Previous research in travel behavior and built environment shows that the type of urban form (compact cities or sprawling) has a higher impact on commuter travel behavior (transportation mode choice) than income (Leck, 2006). This fact sheds light on the importance of the design and density of the urban form. Compact and walkable urban environments enable alternative modes of transportation, providing various modal choices and opportunities for low-income commuters. However, in the U.S., the urban form has a lesser effect on commuter behavior than in other global cities.  This is partly because of low-density and suburban developments. For instance, low-income families spend approximately 30% of their income on car-related expenses in the largest U.S. cities, while their counterparts in Mexico spend only around 3% (Guerra et al., 2020). This metric highlights the importance of supporting affordable public transit in U.S. cities to support the household economies of low-income commuters.

Current Status of equity in US transportation planning

According to the Federal Transit Administration (FTA, initially the Urban Mass Transportation Administration, UMTA), agencies operating 50 or more fixed route vehicles serving populations over 200,000 are required to conduct equity analyses such as disparate impacts and disproportionate burden analysis, service monitoring, demographic and service maps and surveys related to demographics and travel behavior (Karner, et al, 2023). The goal for such efforts is primarily to expand the access of all population groups with a particular focus on marginalized populations, as stated in the U.S. Department of Transportation’s Equity Action Plan (USDOT, 2023). USDOT’s intention under equity programs is to empower marginalized populations and help them have a more respected voice in the transportation planning process. USDOT requires state Departments of Transportation (DOTs) and Metropolitan Planning Organizations (MPOs) to regularly perform quantitative equity analyses including an equity screening tool and public involvement in Statewide Transportation Improvement Program (STIP) and Transportation Improvement Program (TIP) projects. These recently developed actions are products of legislative movements in recent decades, including Title VI of the Civil Rights Act of 1964 (Title VI); Executive Order 12898, Federal Actions to Address Environmental Justice (EJ) in Minority Populations and Low-Income Populations; and the National Environmental Policy Act (NEPA) as well as Executive Order (EO) 13985, “Advancing Racial Equity and Support for Underserved Communities Through the Federal Government.” When assessing the equity of transportation services, quantitative equity analysis suggests data-driven processes that assess the ability of the proposed programs and efforts in addressing marginalized groups’ needs. Demographic data on race, income, disability, living arrangement, vehicle ownership and English’s language proficiency are usually collected from American Community Surveys and compared with the distribution of impacts from proposed projects.

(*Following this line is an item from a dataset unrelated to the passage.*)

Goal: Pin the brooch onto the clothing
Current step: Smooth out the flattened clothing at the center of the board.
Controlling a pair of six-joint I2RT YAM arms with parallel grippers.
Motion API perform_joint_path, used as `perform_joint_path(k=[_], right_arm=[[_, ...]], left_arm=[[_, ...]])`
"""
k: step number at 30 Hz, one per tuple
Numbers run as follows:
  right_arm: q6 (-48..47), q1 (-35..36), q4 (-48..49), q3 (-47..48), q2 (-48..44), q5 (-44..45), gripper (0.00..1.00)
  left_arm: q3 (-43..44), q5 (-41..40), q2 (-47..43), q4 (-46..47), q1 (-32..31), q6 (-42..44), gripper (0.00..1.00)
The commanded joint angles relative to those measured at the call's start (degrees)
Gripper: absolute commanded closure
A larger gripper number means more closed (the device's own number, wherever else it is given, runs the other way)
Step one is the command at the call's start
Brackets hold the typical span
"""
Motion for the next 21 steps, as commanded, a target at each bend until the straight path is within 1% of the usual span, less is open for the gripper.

The outcome of such efforts has been the development of several equity analysis or screening tools for evaluating plans, which serve to increase the opportunities for a more inclusive approach in transportation planning. Similarly, the birth of University Transportation Centers in 1988 after enactment of Surface Transportation and Uniform Relocation Assistance Act of 1987 is another research-based effort to bring equity in the context of transportation planning research. The Transportation Equity Act for the 21st Century (TEA-21) in 1988 and the Safe, Accountable, Flexible, Efficient Transportation Equity Act: A Legacy for Users (SAFETEA-LU) in 2005 expanded the number of centers nationwide. The Surface Transportation Extension Act of 2010, sec. 411(e)(3), gave the authority to USDOT to allocate funds among centers. Several new acts and policies have been passed since then to bolster equity, environmental justice and inclusiveness in transportation. Under the Infrastructure Investment and Jobs Act (IIJA) enacted in 2021, UTCs are assigned to sustain and establish new and vital efforts in research, education, and technology transfer that benefit the movement and safety of Americans and freight. Concerned with environmental impacts, this act requires the UTCs to conduct research in: 1. Improving Mobility of People and Goods; 2. Reducing Congestion; 3. Promoting Safety; 4. Improving the Durability and Extending the Life of Transportation Infrastructure; 5. Preserving the Environment; 6. Preserving the Existing Transportation System; and 7. Reducing Transportation Cybersecurity Risks (USDOT, 2023b).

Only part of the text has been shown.